Case Study #4: Data Quality Beyond Null Checks — Building a Proactive Monitor for Production Pipelines
I want to share a case study that I think about often when the topic of data quality comes up. Not because the technical implementation was particularly complex, but because of what it changed operationally — and the moment it paid for itself in a way that was hard to ignore.
We were running weekly ingestion pipelines for critical market data used in official reports and daily business decisions. Trust in the data was a real problem.
Duplicate records were appearing. Source files sometimes arrived structurally valid but incomplete — no schema violations, no broken formats, just missing data. And the way we found out was always the same: a business analyst flagging the issue hours after it had already been delivered.
The goal was to build something that caught problems before data reached end users.
The design
A framework, not a script
I built the monitor as an OOP Python/PySpark framework. The design goal was that adding a new test should require writing only a SQL query — not modifying pipeline code or understanding the framework internals. A developer who knew the data could write a new test in minutes.

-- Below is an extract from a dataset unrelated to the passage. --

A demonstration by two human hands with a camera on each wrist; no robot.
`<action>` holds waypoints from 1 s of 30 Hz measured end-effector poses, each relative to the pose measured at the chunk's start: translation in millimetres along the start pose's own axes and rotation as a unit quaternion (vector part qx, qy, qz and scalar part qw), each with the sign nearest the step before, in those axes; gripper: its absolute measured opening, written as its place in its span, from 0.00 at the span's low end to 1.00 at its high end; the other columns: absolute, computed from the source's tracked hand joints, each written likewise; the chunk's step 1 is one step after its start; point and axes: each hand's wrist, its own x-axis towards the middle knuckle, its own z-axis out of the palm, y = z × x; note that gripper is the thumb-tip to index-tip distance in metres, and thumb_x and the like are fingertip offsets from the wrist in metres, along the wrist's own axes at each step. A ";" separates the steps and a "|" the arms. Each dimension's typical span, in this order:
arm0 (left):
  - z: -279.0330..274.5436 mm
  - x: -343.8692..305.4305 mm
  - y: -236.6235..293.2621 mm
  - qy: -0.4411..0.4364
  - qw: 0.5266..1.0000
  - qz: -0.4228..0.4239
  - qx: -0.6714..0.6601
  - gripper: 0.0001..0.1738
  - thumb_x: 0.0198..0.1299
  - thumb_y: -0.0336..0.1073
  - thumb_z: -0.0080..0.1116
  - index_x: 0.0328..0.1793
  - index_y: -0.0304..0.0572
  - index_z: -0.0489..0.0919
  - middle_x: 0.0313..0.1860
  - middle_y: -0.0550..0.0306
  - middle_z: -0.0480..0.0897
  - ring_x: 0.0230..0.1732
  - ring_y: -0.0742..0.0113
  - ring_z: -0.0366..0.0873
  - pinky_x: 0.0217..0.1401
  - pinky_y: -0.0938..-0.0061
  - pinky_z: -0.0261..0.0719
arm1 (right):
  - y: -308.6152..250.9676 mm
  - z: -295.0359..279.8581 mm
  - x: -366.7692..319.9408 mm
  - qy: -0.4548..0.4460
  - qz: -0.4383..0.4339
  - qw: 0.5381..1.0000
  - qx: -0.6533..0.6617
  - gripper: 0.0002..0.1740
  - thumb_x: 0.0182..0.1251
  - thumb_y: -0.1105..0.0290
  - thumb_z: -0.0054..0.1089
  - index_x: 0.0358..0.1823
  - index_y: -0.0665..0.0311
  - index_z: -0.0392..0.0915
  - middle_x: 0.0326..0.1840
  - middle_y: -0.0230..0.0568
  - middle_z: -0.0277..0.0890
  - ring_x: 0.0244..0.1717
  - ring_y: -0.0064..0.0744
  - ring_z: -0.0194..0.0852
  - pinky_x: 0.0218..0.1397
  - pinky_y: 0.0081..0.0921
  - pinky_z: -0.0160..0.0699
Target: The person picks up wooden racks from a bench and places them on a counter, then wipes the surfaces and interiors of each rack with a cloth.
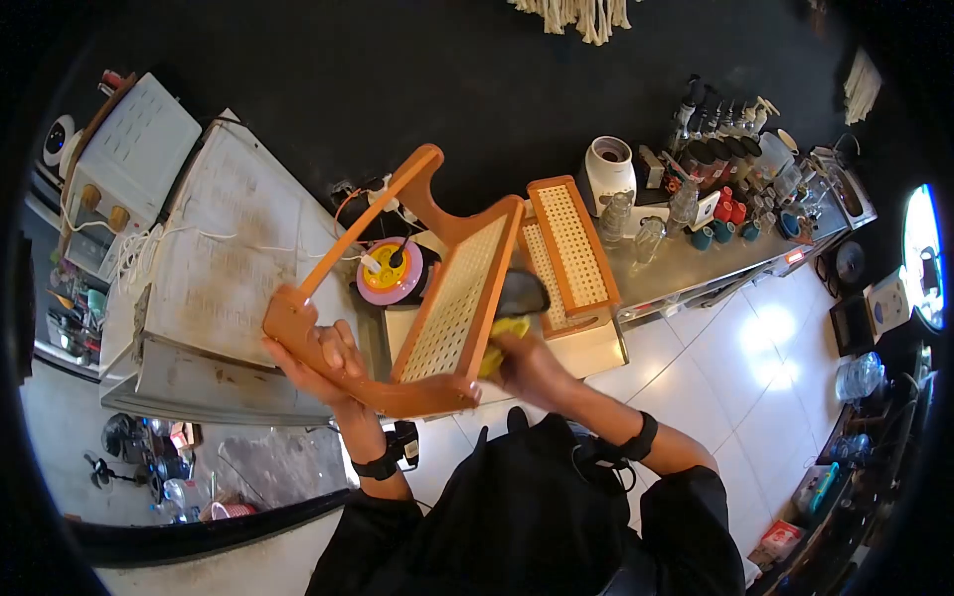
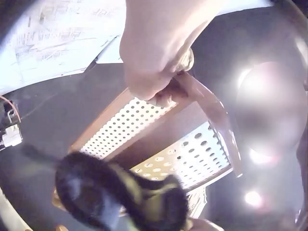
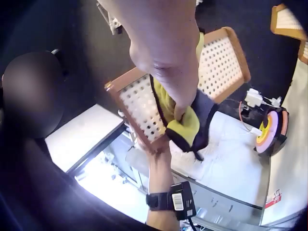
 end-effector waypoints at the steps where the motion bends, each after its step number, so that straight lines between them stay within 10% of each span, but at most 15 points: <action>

Tests ran inside the pipeline, triggered after each transformation layer completed. Results were written to a log table in the data lake, keeping a full history of test runs, failures, and affected records.
Proactive alerting via webhook
Instead of checking a log table every morning, the framework sent results to a messaging channel via webhook the moment a layer finished executing. The team received a message immediately: which tests passed, which failed, and what the failures contained.
No manual checking. No discovering problems when someone calls.
Business logic testing
The most valuable tests were not the obvious ones. Null checks and row counts catch structural problems. Business logic tests catch domain problems — things the schema cannot validate.
One example: certain stores from specific regions were not permitted to sell a particular product category. When those transactions appeared in the data, they were not real sales — they were being accounted for elsewhere, and including them would lead to double-counting in reports. We built a test that identified and quarantined those records before they reached the reporting layer.
This type of test requires knowing the data domain. It cannot be generated automatically.
The moment it proved its value
The clearest demonstration came from missing geographic data. Sales data for a given week was supposed to cover the full territory. One week, data for a specific region was simply absent from the source file. Not corrupted, not malformed — structurally valid. Just missing.
Before this system, that gap would have been discovered by an analyst mid-morning.
With the monitor in place, the absence was detected during ingestion. Before business teams started their day, the team had already identified exactly what was missing, contacted the data provider with a precise description of the gap, and started working on the resolution.
The business received an explanation before they had even noticed the problem.
What this taught me
Data quality infrastructure is not about catching every possible error. It is about catching your errors — the ones that matter in your domain, at your cadence, before they reach the people who depend on the data.
Null checks are the floor, not the ceiling. The tests that actually protect your pipeline are the ones that encode your business knowledge, not just your data engineering knowledge.